*Instructions to follow*
Your answer consists of the lines in the data that contain "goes". Copy each of them.

*Given data*
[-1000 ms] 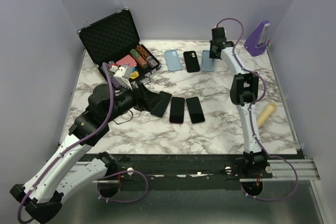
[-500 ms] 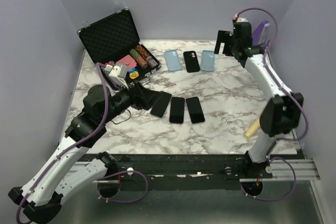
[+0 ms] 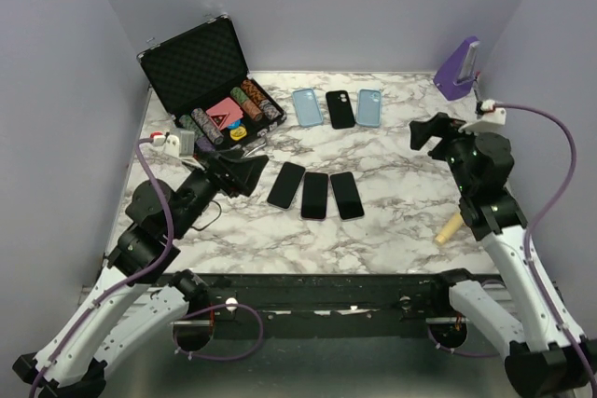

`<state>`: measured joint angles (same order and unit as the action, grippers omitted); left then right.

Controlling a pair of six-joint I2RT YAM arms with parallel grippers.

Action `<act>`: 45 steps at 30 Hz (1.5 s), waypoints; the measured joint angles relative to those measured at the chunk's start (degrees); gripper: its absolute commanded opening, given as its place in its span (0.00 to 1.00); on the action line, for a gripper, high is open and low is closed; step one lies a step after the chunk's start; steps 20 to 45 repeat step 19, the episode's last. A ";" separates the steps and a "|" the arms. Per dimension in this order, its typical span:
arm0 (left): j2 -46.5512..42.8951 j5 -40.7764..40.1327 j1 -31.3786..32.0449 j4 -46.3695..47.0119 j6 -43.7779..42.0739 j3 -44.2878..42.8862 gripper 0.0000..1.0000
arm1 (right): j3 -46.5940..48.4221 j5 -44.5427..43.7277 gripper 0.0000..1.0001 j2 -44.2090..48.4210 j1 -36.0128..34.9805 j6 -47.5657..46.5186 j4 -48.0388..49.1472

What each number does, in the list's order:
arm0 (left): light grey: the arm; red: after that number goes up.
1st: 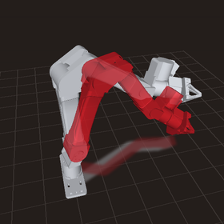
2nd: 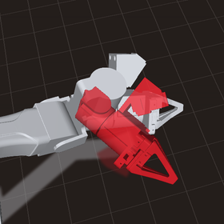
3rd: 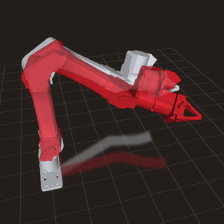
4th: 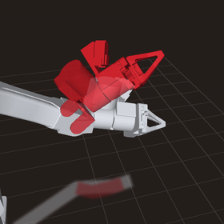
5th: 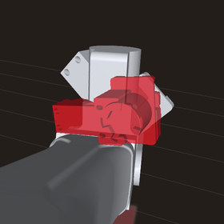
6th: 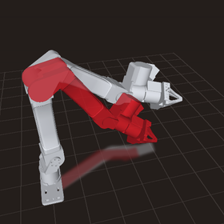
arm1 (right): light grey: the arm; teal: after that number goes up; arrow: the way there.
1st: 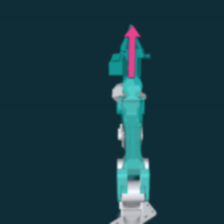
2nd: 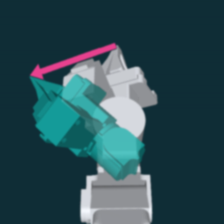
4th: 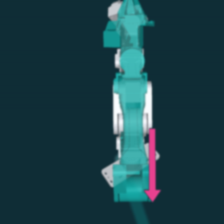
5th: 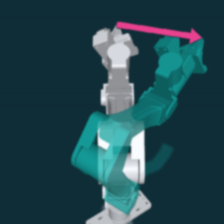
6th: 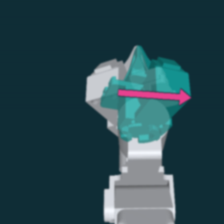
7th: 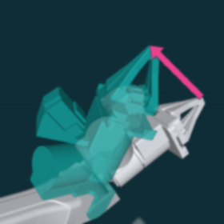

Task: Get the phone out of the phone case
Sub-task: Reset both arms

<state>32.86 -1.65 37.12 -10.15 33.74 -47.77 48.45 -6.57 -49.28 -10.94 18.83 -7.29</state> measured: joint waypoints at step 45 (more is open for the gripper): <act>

*Your solution*
arm0 (left): light grey: the arm; red: after that number goes up.
arm1 (right): light grey: the arm; teal: after that number goes up; arrow: the way there.

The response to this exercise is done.